━━━━━ Supplied material

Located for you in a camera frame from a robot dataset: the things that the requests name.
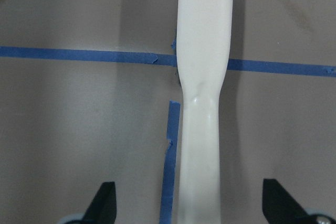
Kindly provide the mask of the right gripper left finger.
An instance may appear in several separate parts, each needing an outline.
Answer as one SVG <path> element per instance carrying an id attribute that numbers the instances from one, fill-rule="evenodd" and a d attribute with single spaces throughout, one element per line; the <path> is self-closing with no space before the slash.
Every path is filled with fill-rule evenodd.
<path id="1" fill-rule="evenodd" d="M 115 186 L 115 182 L 101 184 L 80 223 L 115 223 L 117 217 Z"/>

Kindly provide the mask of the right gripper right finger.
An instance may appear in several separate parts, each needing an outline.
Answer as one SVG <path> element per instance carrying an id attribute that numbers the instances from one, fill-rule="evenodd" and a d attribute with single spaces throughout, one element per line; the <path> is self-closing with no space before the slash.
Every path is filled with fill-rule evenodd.
<path id="1" fill-rule="evenodd" d="M 270 224 L 335 223 L 325 214 L 309 214 L 276 179 L 264 179 L 263 214 Z"/>

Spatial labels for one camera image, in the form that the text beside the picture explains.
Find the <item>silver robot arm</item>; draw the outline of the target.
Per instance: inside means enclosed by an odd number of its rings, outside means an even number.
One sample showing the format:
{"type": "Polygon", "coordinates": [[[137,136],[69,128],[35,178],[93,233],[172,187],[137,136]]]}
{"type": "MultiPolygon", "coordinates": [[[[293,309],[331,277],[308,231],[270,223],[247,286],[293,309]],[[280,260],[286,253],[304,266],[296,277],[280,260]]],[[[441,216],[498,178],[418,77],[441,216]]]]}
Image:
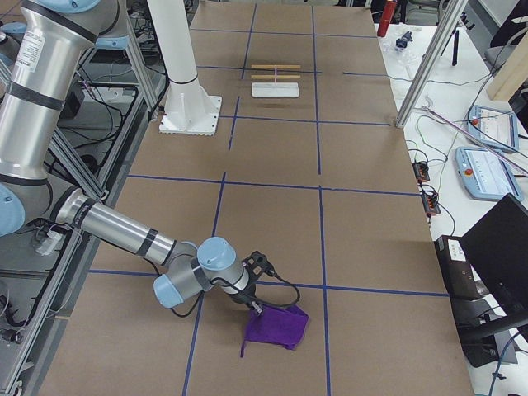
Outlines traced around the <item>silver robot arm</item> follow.
{"type": "Polygon", "coordinates": [[[25,1],[26,32],[1,106],[1,232],[15,233],[37,218],[65,223],[144,260],[165,266],[153,284],[168,309],[219,286],[260,313],[259,254],[240,259],[223,238],[178,242],[53,177],[45,155],[83,51],[99,39],[128,40],[122,1],[25,1]]]}

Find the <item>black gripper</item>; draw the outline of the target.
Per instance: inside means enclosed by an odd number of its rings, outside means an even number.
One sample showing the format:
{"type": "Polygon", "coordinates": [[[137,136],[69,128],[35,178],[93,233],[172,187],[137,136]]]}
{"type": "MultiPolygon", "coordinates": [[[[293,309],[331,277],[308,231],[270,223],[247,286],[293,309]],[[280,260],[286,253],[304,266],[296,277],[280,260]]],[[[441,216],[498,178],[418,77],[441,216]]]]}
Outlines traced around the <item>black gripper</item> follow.
{"type": "Polygon", "coordinates": [[[233,287],[224,287],[224,292],[237,304],[245,304],[256,315],[262,315],[264,305],[257,301],[256,288],[249,287],[243,290],[235,290],[233,287]]]}

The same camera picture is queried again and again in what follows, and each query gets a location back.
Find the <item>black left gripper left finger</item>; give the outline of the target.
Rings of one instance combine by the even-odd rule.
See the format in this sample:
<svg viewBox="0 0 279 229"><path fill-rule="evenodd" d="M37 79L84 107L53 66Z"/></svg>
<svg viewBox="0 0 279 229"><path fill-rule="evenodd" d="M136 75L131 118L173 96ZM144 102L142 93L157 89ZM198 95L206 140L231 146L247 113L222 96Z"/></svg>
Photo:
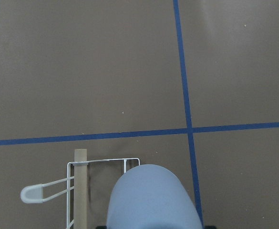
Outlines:
<svg viewBox="0 0 279 229"><path fill-rule="evenodd" d="M97 226L95 229L106 229L106 226Z"/></svg>

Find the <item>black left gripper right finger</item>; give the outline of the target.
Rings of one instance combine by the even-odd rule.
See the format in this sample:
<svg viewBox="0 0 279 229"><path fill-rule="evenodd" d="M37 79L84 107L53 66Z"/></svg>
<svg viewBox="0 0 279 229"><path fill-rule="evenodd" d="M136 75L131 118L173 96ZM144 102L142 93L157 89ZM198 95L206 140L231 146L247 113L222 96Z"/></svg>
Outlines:
<svg viewBox="0 0 279 229"><path fill-rule="evenodd" d="M217 229L217 227L213 226L213 225L208 225L208 226L205 226L205 229Z"/></svg>

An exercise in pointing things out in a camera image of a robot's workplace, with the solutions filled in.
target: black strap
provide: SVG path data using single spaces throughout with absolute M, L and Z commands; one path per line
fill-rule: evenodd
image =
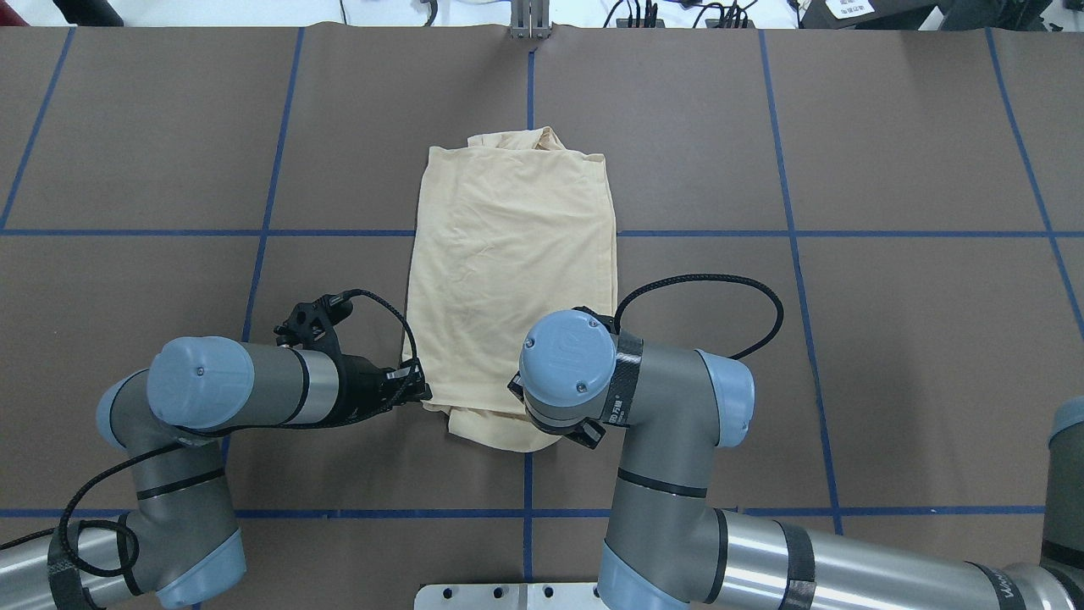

━━━━━━━━━━

### Problem statement
Look through the entries above, and wherever a line holds the word "camera", copy it.

### Task solution
Located for you in a camera frame from a robot dataset: the things that the requests name.
Spatial labels for one camera image, in the form that the text beside the picture explains.
The same camera picture is queried again and again in what follows, and each query gets a location back.
An exercise in pointing things out in a camera image of a robot's workplace, with the solutions filled in.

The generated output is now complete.